La medalla

a Groucho Marx

Mi país tiene una sola medalla olímpica. Es una medalla de bronce, que mereció nuestro héroe nacional hace cinco generaciones. Es el tesoro más valioso de nuestra nación. La mantenemos en una bóveda sellada en el Palacio Presidencial, con cámaras de seguridad y guardia de honor.

A los niños que obtienen calificaciones perfectas se les permite ver la medalla a cinco pies de distancia por cinco segundos, magnífica recompensa por sus esfuerzos. Cuando las estaciones de televisión terminan sus emisiones al final del día, interpretan el himno nacional y muestran nuestra medalla, nuestro orgullo, en toda su gloria.

No es cierto que sólo tres atletas compitieron en aquella ocasión. No es cierto que nuestro héroe nació en otro país. Podría ser cierto que nació de una virgen, que ya corría a una edad en la que otros bebés ni siquiera gatean, y que en la adolescencia embarazó a doce mozuelas en una sola noche.

China, por otro lado, tiene – según el último censo – alrededor de veinte mil medallas de oro.
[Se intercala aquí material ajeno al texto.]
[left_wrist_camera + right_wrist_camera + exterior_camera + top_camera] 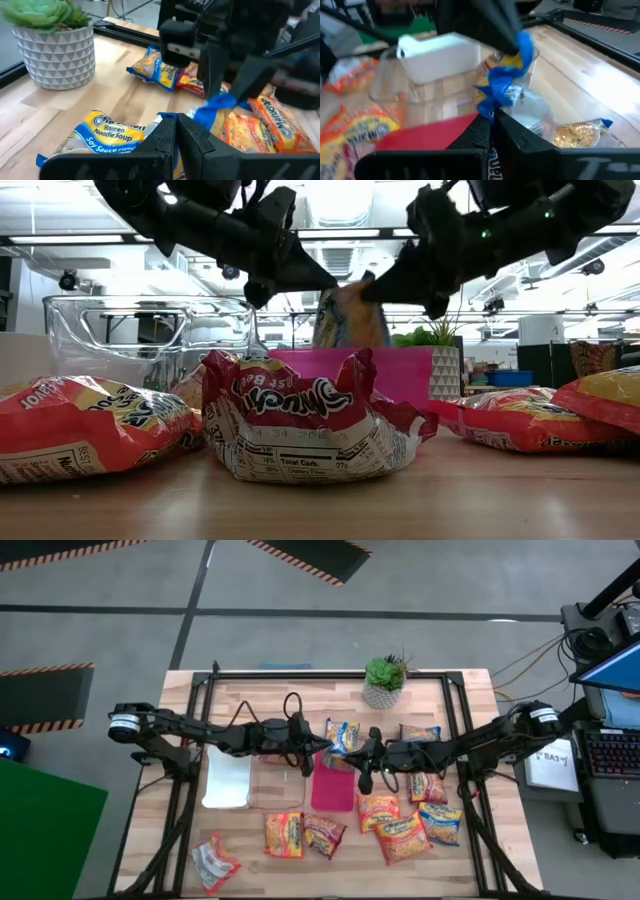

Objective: Sort Maruchan noodles
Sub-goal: Put the blue noodle pack into the red bin, then put the red noodle pack into the transparent bin

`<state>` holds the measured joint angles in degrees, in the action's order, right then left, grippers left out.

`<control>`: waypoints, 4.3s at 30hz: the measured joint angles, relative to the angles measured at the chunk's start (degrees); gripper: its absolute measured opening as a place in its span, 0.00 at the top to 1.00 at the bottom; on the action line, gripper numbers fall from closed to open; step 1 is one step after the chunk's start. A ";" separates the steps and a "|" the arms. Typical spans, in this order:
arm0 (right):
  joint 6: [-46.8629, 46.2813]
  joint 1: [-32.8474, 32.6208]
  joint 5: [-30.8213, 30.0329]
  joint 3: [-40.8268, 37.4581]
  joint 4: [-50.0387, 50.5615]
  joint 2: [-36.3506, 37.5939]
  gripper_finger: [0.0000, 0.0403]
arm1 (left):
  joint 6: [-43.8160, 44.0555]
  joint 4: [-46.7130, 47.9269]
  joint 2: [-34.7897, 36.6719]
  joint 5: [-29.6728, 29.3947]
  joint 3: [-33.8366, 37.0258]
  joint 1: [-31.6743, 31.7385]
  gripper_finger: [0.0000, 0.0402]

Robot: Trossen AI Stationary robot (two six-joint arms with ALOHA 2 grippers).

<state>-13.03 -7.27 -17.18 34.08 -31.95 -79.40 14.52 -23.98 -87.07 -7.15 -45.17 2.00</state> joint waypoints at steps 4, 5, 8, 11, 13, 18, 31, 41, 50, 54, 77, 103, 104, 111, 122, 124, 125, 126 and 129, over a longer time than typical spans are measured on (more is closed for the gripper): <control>2.40 0.17 -1.47 1.19 1.96 -2.07 0.98 | 0.12 1.70 0.00 0.00 0.00 -0.02 1.00; 2.65 0.16 -2.26 1.49 2.04 -2.42 0.98 | 0.21 2.29 0.00 0.00 0.00 -0.02 1.00; 2.58 0.16 -5.52 1.47 4.72 -2.47 0.98 | 0.96 4.48 0.00 0.00 0.02 -0.02 1.00; 1.84 0.18 -6.98 1.43 6.32 -2.40 0.98 | 1.24 6.25 0.00 0.00 0.09 -0.02 1.00; 1.03 0.18 -6.96 1.43 6.35 -2.46 0.98 | 1.59 7.61 0.00 0.00 0.09 -0.02 1.00; -0.47 0.16 -6.92 1.43 6.55 -3.28 0.98 | 3.13 10.82 0.00 -0.77 0.09 -0.04 1.00; -2.44 0.68 -6.96 2.19 6.78 -6.01 0.72 | 4.71 12.84 0.10 -5.43 -0.11 -0.03 0.99; -3.10 0.66 -6.81 2.17 12.13 0.94 0.54 | 2.46 13.07 0.94 -6.03 -0.13 -0.02 0.80; -12.98 0.68 -4.71 2.17 23.79 12.50 0.54 | 2.06 13.17 4.59 -5.95 -0.13 -0.14 0.67; -20.80 0.68 0.05 2.17 29.60 16.93 0.55 | 0.00 13.57 7.54 -5.51 -0.13 -0.46 0.66; -64.02 -4.24 26.57 2.17 69.73 14.94 0.56 | -12.55 12.54 19.66 -5.21 -0.13 -3.72 0.66; -61.01 -4.48 12.45 6.43 82.46 4.58 0.56 | -14.02 11.98 18.75 -5.31 -0.13 -3.69 0.66; -60.46 -4.48 12.41 6.43 81.59 3.25 0.56 | -14.03 11.97 18.75 -5.31 -0.13 -3.69 0.66; -56.35 -4.50 11.36 8.20 80.94 -3.17 0.65 | -14.01 11.96 18.75 -5.31 -0.13 -3.69 0.66; -51.67 -4.48 10.98 10.13 80.81 -0.01 0.95 | -13.00 11.23 18.75 -5.31 -0.13 -3.69 0.66; -49.48 -4.61 10.55 10.29 80.76 2.11 0.96 | -12.98 10.51 18.75 -5.31 -0.13 -3.69 0.66; -48.35 -4.76 9.93 10.35 80.55 3.42 0.96 | -12.98 10.34 18.75 -5.31 -0.13 -3.69 0.66; -47.06 -4.85 9.34 10.35 80.38 4.87 0.96 | -12.98 10.03 18.75 -5.31 -0.13 -3.69 0.66; -44.05 -5.04 6.40 10.33 79.54 9.59 0.96 | -12.98 9.36 18.75 -5.31 -0.13 -3.72 0.66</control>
<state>-57.08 -12.31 -10.78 44.41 47.60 -69.80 1.55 -14.62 -68.31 -12.47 -45.30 -1.72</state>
Nadie conoce el número exacto, porque a nadie le interesa a estas alturas. Un profesor de estadística infirió que aproximadamente el 32 por ciento de los medallistas comparten el apellido Chang.

Al regresar a China, cada nuevo medallista de oro recibe en el correo una carta mimeografiada y sin firmar con un agradecimiento de tres líneas de parte del partido comunista; la medalla es confiscada de inmediato. Se dice que las emplean para fabricar circuitos electrónicos para computadoras.

Las medallas de plata son simplemente arrojadas en el horno de la fundición, sin carta de agradecimiento, para fabricar cucharas que serán exportadas a Inglaterra. La gente dice que las medallas de bronce son fundidas para hacer los casquillos de las balas con las que luego fusilarán a sus recipientes, acusados de traicionar al partido, dado su desempeño perezoso.